The kids were strangely silent on Saturday morning. I got to sleep late because they managed not to fight over something which would necessitate coming into my room in the middle of a fistfight. I got up, quizzed them about exactly what they were eating that didn't require any cooking or milk, since they were eating in the den (chips for breakfast?) and then got ready for my day. Since Bar Mitzvahzilla was having a friend come over at 1:00, suddenly my brain began working. I thought: den. They're in the den. That didn't make sense. I had shoved all the extra rugs and giveaway clothes in the den the other day, blocking the couch and the TV set, so how were the kids in there?
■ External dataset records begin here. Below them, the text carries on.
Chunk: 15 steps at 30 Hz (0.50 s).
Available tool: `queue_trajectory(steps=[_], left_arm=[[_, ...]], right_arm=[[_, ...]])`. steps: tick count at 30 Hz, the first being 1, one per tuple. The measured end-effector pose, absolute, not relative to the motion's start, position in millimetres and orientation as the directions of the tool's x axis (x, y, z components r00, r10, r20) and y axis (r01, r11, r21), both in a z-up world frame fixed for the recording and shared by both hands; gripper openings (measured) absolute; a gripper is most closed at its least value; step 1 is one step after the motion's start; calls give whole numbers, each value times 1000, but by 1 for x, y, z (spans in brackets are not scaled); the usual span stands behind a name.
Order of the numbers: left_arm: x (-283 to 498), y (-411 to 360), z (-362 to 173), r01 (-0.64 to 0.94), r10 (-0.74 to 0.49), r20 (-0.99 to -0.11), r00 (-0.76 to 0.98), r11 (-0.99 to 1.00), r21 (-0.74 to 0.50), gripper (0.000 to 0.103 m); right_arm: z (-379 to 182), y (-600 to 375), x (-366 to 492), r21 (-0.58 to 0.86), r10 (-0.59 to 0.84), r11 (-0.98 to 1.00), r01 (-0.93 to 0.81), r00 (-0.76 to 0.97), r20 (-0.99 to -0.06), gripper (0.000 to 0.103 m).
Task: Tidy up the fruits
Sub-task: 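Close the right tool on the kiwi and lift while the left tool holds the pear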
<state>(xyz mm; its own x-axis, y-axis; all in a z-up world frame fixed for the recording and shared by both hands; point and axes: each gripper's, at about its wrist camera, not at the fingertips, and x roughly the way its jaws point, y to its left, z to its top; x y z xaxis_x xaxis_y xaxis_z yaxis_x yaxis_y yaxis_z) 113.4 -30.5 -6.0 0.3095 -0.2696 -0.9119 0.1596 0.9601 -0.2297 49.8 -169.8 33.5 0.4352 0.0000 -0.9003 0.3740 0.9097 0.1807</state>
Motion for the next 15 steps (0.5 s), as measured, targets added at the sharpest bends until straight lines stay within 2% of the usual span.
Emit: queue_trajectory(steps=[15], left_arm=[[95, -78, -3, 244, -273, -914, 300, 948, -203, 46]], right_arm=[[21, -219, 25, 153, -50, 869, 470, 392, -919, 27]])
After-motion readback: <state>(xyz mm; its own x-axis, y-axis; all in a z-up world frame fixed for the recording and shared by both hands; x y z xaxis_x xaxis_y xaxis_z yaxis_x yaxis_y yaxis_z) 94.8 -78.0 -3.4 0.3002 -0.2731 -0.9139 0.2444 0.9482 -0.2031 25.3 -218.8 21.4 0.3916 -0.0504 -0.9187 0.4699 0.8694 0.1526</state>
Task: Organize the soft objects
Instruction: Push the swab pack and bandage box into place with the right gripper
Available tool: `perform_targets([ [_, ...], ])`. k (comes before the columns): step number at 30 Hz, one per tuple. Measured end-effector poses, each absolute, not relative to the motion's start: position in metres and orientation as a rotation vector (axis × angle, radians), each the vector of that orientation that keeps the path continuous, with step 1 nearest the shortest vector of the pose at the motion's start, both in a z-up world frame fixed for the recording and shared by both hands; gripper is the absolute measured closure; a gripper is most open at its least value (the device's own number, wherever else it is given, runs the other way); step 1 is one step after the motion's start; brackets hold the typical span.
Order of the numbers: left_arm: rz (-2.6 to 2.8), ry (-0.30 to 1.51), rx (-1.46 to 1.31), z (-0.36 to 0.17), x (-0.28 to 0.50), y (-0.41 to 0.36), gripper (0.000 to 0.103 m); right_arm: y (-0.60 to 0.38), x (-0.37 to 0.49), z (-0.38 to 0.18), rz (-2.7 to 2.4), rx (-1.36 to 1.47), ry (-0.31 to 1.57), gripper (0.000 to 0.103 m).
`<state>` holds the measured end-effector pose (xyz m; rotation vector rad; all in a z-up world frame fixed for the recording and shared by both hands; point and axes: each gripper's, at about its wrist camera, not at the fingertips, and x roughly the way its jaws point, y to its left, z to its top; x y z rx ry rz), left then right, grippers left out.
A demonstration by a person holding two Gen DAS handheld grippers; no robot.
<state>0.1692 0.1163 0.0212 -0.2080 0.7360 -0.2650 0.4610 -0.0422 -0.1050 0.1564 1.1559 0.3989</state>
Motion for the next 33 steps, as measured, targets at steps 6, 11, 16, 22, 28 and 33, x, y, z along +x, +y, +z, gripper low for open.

So I rose from my side of the house, kind of like one of the presidents coming alive on Mount Rushmore - a rumbling, ominous, earthquake kind of sound - and went to investigate. Of course. They had just thrown everything on the ground - unrolled the rugs, scattered the clothes - all in a desperate urge to get near the TV set.
This resulted in the dreaded event: Mom's deep cleaning. I had the kids coming in and out of the room like that broomstick in the Sorcerer's Apprentice, back and forth, just shoveling garbage out of there. I then made the mistake of lifting the ottoman, where I found a time capsule of my children's meals of the past month.
My kids hate when I clean because when I do it I only do it like a lunatic, with a vacuum cleaner hose as a lasso, and holsters packed with Windex and Comet. I have no half way point. And whenever I do that, instead of just quietly helping, like that nice Sorcerer's Apprentice broomstick, they go existential on me. They say, "Why are you doing this, Mom? Why does it matter so much to clean?" or "Why is it so important that you clean this room, Mom?" Like maybe I should call on the spirit of Albert Camus so I could realize that a dirty room filled with food and garbage is really just a matter of my perception of reality.
So they pushed the lazy mom too far. Now food is banned from the den. They're waiting for me to cave on this but every time I walk past the den and see it so clean and remember crawling around with the hose attachment cleaning up crumbs from under the couch cushions, I think, No.